Os idiotas úteis do "Eixo do Mal", no meio dos seus delírios, fizeram um apelo à intervenção do Governo Português em Angola, porque, disseram eles, Portugal tem muitas responsabilidades com o Povo Angolano. Esta gente parou no tempo. O poder de Portugal em Angola começou a ser contestado, de armas na mão, em 4 de Fevereiro de 1961. Em 11 de Novembro de 1975 expirou o poder colonial. Nenhuma quadrilha portuguesa ficou em Angola, fosse capitaneada por Mário Soares ou por um qualquer patrão da Comunicação Social. O império colonial acabou mesmo. E os angolanos são senhores dos seus destinos. E porque são os angolanos que decidem do seu presente e do seu futuro é que a quadrilha de Mário Soares foi estrondosamente derrotada em Angola. Os governantes angolanos, ao longo de décadas, tiveram de dedicar larguíssimos recursos ao combate sem tréguas a Jonas Savimbi, o lugar-tenente da quadrilha soarista em Angola. Para liquidar esses salteadores, os angolanos deram tudo o que podiam.
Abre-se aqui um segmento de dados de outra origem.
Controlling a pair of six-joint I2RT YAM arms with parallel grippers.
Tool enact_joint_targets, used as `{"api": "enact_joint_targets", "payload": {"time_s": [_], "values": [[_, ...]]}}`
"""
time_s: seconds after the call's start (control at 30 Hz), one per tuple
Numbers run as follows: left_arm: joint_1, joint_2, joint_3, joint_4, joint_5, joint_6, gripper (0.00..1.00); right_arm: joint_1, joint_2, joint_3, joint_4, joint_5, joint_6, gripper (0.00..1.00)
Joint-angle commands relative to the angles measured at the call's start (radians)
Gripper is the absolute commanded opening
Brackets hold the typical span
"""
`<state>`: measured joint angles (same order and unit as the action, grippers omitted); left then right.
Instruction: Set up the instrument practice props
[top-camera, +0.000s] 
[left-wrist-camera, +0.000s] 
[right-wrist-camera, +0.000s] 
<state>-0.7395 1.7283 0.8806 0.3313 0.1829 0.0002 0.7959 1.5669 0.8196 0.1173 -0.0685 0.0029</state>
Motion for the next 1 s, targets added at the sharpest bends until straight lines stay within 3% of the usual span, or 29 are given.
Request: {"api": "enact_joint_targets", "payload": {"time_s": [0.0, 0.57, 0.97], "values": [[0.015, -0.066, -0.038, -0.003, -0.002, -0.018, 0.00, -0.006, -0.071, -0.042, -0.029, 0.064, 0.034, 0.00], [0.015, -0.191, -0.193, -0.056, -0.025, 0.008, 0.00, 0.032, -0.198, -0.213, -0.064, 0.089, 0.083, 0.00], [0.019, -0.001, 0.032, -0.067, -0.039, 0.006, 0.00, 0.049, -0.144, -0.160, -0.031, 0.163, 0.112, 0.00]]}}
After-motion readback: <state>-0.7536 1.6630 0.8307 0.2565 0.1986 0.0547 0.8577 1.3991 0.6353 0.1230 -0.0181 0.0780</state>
Mas hoje somos livres e senhores dos nossos destinos. É por isso que os derrotados, hoje, nos soltam os Bob Geldof, os idiotas úteis do "Eixo do Mal" e outros serventes menores que nem merecem que citemos os seus nomes.
Os angolanos hoje vivem com muitas dificuldades, é verdade. Foi preciso gastar biliões e biliões de dólares para desmantelar a quadrilha que em Angola operava ao serviço dos quadrilheiros que hoje nos soltam os cães do "Eixo do Mal" e outras vozes de outros donos. Mas se em Portugal alguns órgãos de Informação estão ao serviço das mais desvairadas quadrilhas, nós aqui vamos enfrentá-los. Por uma questão de decência e como forma de nos solidarizarmos com o Povo Português, que merece uma imprensa livre e responsável. E se o regabofe continua, se calhar um dia destes publicamos as listas com os nomes dos quadrilheiros portugueses que foram capturadas no bunker de Jonas Savimbi no Andulo. Basta de abusos e insultos!